Hallo Oliver,
mein Problem:
wenn ich eine reguläre nxn-Matrix A habe, dann kann ich doch
durch eine Transformation der Form B^-1.A.B die Matrix auf
eine Dreiecksgestalt bringen.
Wobei B=(b1,…,bn) eine MAtrix ist die aus die aus den
Vektoren b1 bis bn zusammengesetzt ist. Diese Vektoren sind
nun wiederum die Basisvektoren der zu A gehörenden
charakteristischen Räume (zu den entsprechen Eigenwerten von
A).
So. Ich hoffe, das war bis jetzt alles richtig.
Einverstanden.
Jetzt meine eigentliche Frage:
Woher weiß ich denn ich welcher Reihenfolge, ich die b’s zu B
zusammensetzen muss? Also ob jetzt z.B.
B=(b1,b2,b3) oder B=(b2,b1,b3)
richtig ist. Das ist ja offentsichtlich nicht egal: denn
einmal erhalte ich mit B^-^1.A.B obere Dreiecksgestalt und mal
nicht!?
Ist eigentlich wirklich egal. Wenn Du die Reihenfolge der Eigenvektoren vertauschst, ändert sich die Matrix B^(-1) auch entsprechend und Du erhälst bei B^(-1)*A*B automatisch eine Diagonalmatrix, bei der die Eigenwerte in der Hauptdiagonalen stehen. Und das in exakt der Reihenfolge, die Du bei der Matrix B verwendet hast. Denn:
A*B=(a_1*b_1,a_2*b_2,…, a_n*b_n), wobei die a_i (i=1…n) die Eigenwerte zu den Eigenvektoren b_1,…, b_n sind.

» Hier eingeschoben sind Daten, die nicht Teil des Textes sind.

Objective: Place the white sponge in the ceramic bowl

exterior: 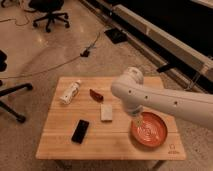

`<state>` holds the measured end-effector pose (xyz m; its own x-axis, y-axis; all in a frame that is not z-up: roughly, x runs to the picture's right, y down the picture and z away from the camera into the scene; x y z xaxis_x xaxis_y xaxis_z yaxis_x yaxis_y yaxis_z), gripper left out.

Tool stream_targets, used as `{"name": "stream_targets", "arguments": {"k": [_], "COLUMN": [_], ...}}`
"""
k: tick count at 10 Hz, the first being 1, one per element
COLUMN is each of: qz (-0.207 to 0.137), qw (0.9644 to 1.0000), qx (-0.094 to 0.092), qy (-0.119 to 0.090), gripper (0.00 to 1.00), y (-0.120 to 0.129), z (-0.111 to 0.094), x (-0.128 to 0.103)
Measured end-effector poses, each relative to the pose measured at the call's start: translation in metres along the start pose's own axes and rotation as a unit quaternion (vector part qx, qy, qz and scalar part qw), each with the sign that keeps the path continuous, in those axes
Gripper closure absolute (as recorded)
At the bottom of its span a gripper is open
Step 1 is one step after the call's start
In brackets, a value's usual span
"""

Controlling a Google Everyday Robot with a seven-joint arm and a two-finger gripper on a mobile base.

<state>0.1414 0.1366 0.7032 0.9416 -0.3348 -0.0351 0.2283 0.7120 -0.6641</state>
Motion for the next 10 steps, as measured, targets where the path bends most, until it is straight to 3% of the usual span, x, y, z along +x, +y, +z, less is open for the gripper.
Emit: {"name": "stream_targets", "arguments": {"k": [3, 6, 10], "qz": [-0.016, -0.022, -0.035], "qw": [0.9999, 0.9997, 0.9993], "qx": [-0.001, -0.006, -0.012], "qy": [0.001, -0.001, -0.005], "gripper": [0.48, 0.48, 0.48], "y": [-0.01, -0.012, -0.033], "z": [-0.001, 0.004, 0.001], "x": [-0.028, -0.026, -0.048]}}
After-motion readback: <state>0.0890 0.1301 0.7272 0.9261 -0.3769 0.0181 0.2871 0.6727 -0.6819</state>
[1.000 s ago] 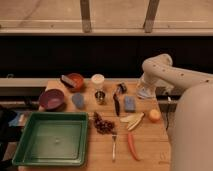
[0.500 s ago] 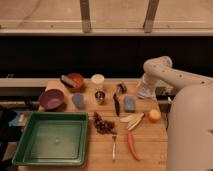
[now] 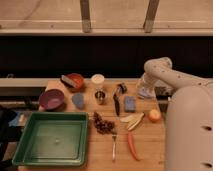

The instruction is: Place towel in purple bowl

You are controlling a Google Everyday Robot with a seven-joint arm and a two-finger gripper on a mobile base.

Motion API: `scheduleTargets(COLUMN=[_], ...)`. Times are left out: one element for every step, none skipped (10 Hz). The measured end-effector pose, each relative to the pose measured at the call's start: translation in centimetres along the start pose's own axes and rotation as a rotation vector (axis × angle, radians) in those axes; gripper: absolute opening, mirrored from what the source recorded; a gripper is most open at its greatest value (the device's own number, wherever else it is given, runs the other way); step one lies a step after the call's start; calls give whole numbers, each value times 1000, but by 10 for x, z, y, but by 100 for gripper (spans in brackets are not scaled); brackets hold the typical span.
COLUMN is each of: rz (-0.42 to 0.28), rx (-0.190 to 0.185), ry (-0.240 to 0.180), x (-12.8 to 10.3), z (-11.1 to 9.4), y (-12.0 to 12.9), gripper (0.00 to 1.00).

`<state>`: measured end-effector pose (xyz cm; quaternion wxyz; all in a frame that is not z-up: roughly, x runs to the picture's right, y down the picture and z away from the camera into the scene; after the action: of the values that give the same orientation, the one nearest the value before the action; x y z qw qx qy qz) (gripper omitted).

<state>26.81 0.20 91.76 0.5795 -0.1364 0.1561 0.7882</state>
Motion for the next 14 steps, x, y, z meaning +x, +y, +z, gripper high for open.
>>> scheduleTargets(rz=[-15,-24,-32,-45,-65,-82,-93,-89,-85,-81,-78,-77,-75,-66], rx=[-9,-14,-15,-8,10,31,50,54,61,61,60,51,41,26], ry=[0,1,2,5,10,22,40,51,69,81,96,98,102,105], x=[-3,-4,-4,-3,-3,-4,-7,-10,-10,-11,-8,-8,-7,-6], z=[7,12,15,20,27,38,48,54,60,65,69,69,69,69], y=[3,4,6,8,10,7,1,-4,-7,-9,-12,-13,-13,-14], gripper=[65,65,65,65,65,65,65,65,65,65,60,51,42,30])
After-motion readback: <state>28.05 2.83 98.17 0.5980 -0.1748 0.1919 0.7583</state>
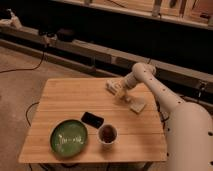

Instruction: Place the bottle in the ceramic bowl

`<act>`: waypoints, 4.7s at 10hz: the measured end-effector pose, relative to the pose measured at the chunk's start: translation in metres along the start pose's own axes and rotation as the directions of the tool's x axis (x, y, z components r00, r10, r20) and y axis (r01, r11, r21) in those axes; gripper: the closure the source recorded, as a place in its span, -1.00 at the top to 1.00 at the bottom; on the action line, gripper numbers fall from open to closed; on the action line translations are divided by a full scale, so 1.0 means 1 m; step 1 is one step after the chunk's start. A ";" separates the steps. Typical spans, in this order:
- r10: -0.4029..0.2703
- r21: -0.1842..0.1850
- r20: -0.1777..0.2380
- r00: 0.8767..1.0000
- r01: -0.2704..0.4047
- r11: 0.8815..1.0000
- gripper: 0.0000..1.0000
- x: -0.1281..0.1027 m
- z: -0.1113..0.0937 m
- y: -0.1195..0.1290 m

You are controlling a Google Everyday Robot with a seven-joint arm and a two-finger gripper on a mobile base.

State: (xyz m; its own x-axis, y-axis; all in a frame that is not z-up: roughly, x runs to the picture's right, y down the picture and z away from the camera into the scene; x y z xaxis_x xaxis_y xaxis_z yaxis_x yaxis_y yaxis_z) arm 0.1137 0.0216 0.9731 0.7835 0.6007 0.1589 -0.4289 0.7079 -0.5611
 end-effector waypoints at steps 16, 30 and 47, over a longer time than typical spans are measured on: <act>-0.759 0.073 0.363 0.541 0.795 0.602 -0.95 -0.230 -0.110 0.126; -0.844 -0.176 0.520 0.131 0.983 0.043 -0.95 -0.219 -0.087 0.272; -0.920 -0.332 0.392 -0.018 0.930 -0.160 -0.91 -0.209 -0.031 0.318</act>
State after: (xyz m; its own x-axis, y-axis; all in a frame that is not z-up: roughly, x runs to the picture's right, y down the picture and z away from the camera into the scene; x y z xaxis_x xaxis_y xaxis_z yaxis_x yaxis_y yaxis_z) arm -0.1719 0.1095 0.7363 0.2037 -0.5164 0.8317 0.9462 0.3219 -0.0320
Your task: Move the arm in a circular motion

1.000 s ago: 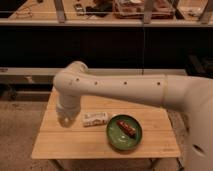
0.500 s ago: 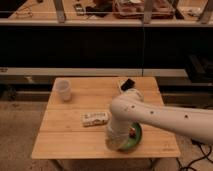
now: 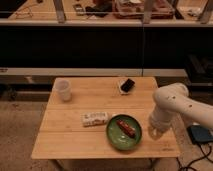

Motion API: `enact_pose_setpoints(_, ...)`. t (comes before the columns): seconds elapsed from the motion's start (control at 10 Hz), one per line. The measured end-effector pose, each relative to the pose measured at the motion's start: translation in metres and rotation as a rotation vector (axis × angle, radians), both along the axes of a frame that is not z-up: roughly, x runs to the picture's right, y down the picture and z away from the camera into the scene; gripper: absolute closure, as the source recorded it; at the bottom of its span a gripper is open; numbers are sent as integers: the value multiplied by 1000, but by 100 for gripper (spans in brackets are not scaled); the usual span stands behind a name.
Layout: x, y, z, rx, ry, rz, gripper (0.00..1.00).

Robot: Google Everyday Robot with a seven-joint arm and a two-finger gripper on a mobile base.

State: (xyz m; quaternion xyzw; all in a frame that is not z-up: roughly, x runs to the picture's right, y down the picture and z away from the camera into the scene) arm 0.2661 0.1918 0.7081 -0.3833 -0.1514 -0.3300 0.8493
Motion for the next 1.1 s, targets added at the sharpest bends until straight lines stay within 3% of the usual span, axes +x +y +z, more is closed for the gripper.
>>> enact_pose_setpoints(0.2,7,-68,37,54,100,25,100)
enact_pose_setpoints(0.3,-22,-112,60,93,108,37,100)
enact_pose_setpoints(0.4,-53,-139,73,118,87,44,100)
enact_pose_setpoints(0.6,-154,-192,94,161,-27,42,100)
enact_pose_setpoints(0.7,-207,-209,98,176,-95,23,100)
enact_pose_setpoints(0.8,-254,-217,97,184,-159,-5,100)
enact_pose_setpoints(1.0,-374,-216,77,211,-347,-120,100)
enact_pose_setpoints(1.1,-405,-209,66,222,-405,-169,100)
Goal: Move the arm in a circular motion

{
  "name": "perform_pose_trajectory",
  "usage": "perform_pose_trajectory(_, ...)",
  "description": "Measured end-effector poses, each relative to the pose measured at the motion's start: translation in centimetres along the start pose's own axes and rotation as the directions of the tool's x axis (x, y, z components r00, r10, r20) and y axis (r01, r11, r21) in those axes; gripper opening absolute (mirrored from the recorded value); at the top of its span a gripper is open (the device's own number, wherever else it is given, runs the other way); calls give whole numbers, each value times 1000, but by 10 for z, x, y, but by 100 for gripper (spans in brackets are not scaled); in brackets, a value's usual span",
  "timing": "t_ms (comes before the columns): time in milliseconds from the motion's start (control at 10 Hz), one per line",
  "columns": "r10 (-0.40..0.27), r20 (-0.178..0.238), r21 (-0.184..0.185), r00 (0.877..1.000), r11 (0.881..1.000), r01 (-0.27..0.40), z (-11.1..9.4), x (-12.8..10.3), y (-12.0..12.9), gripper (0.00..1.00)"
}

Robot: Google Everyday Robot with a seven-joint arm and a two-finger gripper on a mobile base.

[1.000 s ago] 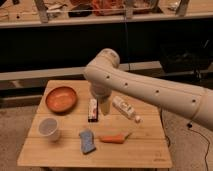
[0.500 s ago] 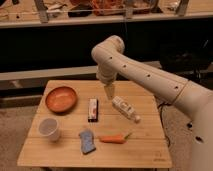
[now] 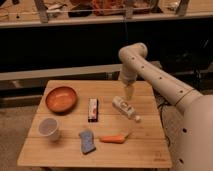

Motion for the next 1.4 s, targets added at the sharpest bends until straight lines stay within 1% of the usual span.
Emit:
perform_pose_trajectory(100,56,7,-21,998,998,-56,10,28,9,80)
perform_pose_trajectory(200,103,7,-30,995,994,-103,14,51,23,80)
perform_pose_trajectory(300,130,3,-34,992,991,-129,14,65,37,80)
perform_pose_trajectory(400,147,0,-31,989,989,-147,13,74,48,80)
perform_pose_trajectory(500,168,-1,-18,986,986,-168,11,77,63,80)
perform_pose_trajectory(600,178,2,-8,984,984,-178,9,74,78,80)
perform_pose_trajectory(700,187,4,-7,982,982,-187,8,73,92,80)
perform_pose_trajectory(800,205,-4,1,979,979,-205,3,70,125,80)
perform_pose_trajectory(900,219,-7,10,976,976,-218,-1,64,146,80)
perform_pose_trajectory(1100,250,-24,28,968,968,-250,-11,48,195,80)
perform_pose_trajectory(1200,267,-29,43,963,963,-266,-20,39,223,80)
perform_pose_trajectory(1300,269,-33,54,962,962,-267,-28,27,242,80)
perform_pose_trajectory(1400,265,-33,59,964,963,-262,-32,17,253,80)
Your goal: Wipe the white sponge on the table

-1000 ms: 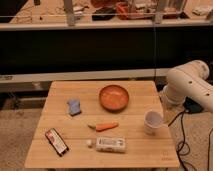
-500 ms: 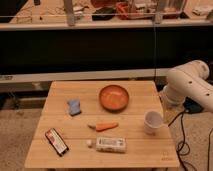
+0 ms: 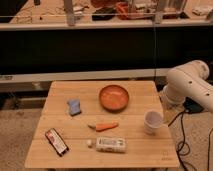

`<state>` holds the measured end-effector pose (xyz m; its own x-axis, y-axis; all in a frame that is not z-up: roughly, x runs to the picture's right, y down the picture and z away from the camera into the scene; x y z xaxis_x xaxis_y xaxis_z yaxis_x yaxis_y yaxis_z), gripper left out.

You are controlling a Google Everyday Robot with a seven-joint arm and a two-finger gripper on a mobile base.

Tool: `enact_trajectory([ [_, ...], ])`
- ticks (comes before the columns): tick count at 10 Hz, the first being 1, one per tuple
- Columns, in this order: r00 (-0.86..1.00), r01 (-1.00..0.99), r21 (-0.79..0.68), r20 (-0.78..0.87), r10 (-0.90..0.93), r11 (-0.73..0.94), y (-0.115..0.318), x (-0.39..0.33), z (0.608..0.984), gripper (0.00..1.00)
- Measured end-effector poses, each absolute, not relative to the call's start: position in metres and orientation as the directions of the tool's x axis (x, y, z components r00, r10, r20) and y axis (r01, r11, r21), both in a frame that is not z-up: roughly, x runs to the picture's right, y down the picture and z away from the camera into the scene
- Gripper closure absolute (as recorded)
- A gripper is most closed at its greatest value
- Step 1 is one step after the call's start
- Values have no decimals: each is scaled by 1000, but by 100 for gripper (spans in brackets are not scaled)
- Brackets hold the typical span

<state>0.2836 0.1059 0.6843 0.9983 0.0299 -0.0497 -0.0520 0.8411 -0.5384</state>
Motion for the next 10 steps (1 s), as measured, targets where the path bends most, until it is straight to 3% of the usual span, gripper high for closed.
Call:
enact_trajectory([
  [4, 998, -39, -535, -55, 12, 844, 103, 280, 684, 20],
  [10, 997, 39, -532, -41, -72, 846, 88, 209, 688, 20],
])
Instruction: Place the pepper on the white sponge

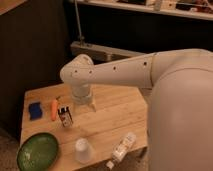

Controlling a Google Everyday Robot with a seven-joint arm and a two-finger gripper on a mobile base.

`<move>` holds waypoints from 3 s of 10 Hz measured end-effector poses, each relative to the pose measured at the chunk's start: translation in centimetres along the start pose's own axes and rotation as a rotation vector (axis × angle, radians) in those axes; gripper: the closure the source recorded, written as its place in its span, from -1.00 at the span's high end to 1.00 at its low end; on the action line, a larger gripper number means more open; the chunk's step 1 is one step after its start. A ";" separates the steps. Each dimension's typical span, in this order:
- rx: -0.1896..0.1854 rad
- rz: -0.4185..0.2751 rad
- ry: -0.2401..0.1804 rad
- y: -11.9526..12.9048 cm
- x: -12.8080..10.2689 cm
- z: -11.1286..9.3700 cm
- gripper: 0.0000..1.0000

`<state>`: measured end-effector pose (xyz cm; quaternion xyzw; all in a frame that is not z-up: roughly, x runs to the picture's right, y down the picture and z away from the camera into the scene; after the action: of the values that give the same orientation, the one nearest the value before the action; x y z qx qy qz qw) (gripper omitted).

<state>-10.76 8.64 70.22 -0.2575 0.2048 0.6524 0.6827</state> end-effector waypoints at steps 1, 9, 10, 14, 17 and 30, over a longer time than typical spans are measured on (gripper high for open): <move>-0.017 0.001 -0.040 -0.3 -1.8 -1.1 0.30; -0.234 -0.077 -0.128 6.4 -19.6 -4.4 0.30; -0.261 -0.096 -0.125 7.8 -20.0 -4.0 0.30; -0.291 -0.190 -0.105 13.7 -17.3 -1.6 0.30; -0.264 -0.227 -0.068 16.6 -17.3 3.6 0.30; -0.175 -0.255 0.085 20.6 -15.1 16.0 0.30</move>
<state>-33.14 7.02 90.30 -0.3673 0.1417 0.5643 0.7257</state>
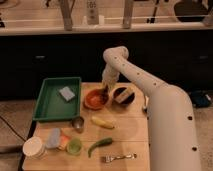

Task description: Place grapes in red bowl

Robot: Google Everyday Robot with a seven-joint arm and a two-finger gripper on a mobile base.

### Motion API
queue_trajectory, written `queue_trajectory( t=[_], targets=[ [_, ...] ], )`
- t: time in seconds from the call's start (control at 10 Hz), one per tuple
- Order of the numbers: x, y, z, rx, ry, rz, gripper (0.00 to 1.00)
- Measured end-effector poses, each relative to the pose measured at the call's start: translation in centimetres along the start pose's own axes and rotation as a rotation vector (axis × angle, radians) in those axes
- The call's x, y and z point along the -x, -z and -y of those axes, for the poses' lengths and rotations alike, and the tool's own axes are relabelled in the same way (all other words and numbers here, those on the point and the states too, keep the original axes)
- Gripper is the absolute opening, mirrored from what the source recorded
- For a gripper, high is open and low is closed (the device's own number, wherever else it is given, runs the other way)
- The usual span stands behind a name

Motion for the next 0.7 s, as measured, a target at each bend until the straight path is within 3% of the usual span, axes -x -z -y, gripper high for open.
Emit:
queue_trajectory(
  t=[0.7],
  targets=[
    [0.22,-0.04,0.47,0.001,0.015,0.009,0.0]
  ],
)
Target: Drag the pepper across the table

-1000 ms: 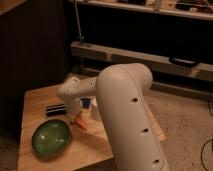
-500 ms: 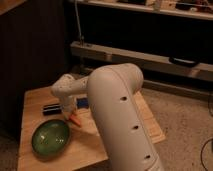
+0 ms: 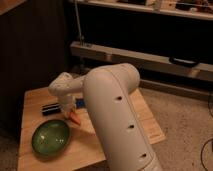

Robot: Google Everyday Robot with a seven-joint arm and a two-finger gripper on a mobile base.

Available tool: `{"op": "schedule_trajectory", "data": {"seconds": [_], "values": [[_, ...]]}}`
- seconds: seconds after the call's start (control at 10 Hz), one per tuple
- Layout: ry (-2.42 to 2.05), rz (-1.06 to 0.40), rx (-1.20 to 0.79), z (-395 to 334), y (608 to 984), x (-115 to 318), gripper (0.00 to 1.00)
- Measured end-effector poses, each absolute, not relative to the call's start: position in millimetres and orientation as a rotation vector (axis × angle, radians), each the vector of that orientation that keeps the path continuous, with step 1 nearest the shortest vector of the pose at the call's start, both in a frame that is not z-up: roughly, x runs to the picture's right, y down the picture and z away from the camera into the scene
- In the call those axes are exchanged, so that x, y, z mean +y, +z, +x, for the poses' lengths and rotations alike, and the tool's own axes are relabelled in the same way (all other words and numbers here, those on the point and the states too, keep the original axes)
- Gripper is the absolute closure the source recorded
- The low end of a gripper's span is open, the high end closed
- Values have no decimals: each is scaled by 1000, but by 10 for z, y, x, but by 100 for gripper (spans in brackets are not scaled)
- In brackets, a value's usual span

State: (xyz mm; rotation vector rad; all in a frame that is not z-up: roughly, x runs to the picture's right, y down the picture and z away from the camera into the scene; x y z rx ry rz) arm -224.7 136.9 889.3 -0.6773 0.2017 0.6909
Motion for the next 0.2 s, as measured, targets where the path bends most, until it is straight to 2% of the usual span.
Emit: {"op": "schedule_trajectory", "data": {"seconds": [0.2], "values": [[677, -684, 194, -2292, 8900, 1347, 85]]}}
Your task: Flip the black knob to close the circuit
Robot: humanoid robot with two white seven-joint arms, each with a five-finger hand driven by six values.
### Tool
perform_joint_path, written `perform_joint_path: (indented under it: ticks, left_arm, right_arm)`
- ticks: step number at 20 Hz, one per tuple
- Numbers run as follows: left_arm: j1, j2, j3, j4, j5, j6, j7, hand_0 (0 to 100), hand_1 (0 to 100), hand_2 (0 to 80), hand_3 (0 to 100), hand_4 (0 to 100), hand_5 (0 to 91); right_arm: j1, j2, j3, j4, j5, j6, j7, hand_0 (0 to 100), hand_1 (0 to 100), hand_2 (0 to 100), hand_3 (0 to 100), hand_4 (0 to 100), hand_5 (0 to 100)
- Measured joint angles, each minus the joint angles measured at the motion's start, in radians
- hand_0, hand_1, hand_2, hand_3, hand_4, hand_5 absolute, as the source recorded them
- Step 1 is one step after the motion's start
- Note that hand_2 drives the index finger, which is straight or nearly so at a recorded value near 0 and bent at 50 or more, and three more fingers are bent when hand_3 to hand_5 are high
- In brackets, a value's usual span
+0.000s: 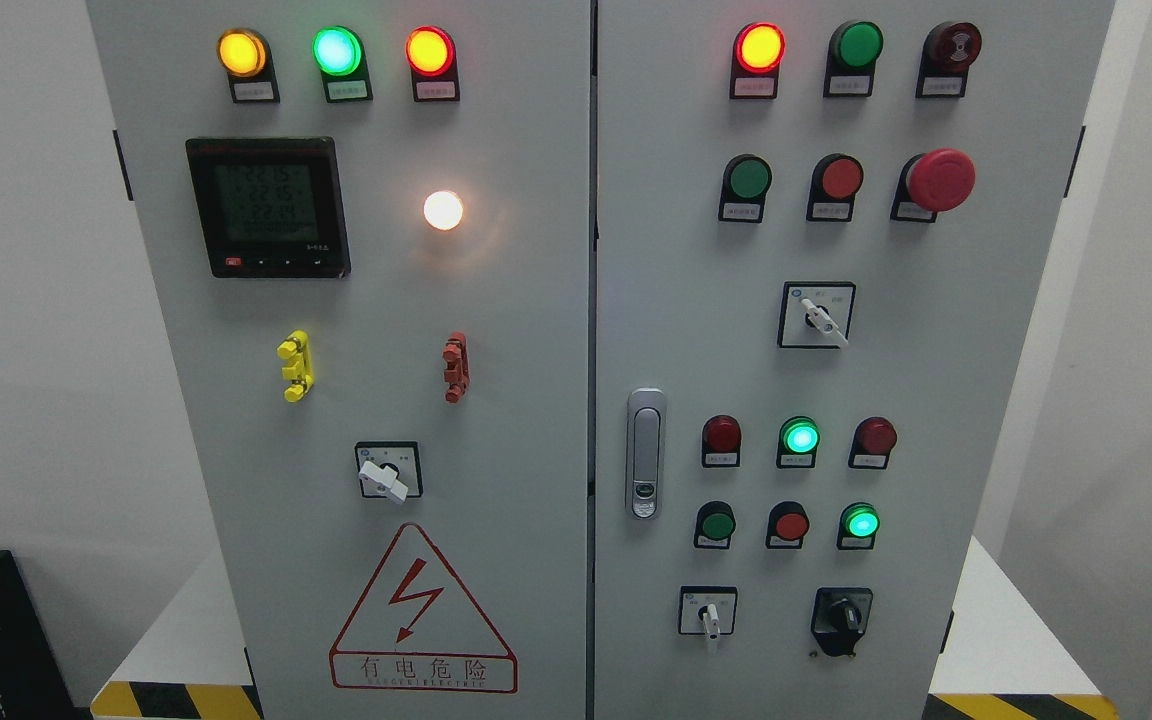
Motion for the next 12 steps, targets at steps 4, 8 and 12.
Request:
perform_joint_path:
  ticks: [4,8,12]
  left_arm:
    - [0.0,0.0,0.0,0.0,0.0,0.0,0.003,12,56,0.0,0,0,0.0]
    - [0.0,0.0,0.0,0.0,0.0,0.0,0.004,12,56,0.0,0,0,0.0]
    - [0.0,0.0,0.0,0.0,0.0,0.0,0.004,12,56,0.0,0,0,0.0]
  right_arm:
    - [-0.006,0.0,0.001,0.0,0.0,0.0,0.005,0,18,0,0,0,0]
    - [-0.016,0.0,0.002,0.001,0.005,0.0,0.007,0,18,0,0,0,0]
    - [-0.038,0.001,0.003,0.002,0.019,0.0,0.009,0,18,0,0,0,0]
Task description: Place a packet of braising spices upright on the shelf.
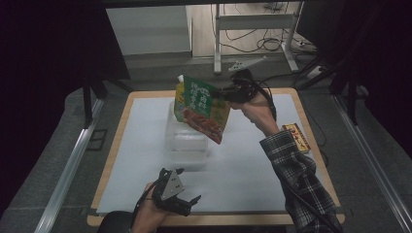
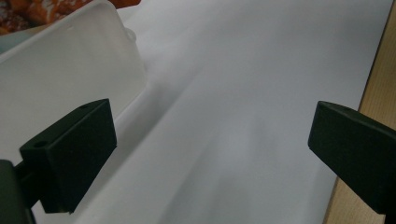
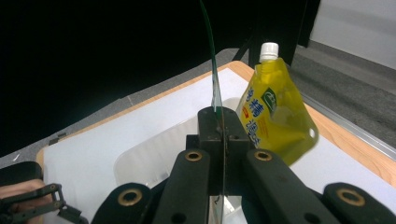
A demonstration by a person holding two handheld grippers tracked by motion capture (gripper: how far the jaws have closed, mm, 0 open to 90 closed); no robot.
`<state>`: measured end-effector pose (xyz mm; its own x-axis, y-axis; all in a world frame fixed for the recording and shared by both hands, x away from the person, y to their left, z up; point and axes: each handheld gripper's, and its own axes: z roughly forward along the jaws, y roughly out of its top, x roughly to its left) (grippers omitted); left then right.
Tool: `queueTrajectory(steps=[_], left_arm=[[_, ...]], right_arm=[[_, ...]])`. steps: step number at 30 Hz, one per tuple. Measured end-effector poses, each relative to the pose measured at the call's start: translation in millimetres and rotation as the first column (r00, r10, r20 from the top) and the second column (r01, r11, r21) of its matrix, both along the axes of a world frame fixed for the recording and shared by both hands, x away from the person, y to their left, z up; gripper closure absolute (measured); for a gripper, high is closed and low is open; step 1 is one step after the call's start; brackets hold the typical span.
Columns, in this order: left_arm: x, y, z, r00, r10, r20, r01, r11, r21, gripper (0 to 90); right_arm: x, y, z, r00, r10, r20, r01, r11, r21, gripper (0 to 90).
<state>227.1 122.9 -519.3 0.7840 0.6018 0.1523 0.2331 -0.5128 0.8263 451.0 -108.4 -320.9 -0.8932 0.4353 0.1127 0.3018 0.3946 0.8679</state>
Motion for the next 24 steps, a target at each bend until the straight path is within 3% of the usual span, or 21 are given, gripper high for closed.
queueTrajectory(steps=[15, 24], left_arm=[[0.2, 1.0, 0.1, 1.0, 0.004, -0.001, -0.004, 1.0, -0.002, 0.5], [0.0, 0.9, 0.1, 1.0, 0.004, 0.001, -0.004, 1.0, 0.004, 0.5]], right_arm=[[10.6, 37.6, -0.7, 0.9997, 0.026, 0.001, -0.026, 1.0, 0.007, 89.1], [13.9, 50.3, -3.9, 0.9993, 0.036, -0.006, -0.036, 0.999, 0.029, 89.1]])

Da B^(-1)*B die Einheitsmatrix liefert, folgt hieraus sofort die Behauptung.
(Wenn Du bei B Spalten vertauschst, mußt Du bei B^(-1) die Zeilen analog vertauschen.)
Willst Du allerdings sicherstellen, daß ein Rechtssystem in ein Rechtssystem übergeführt wird, solltest Du eine Matrix wählen, die eine positive Determinante besitzt. (Dann bleiben Flächen und Volumina wie gewohnt positiv).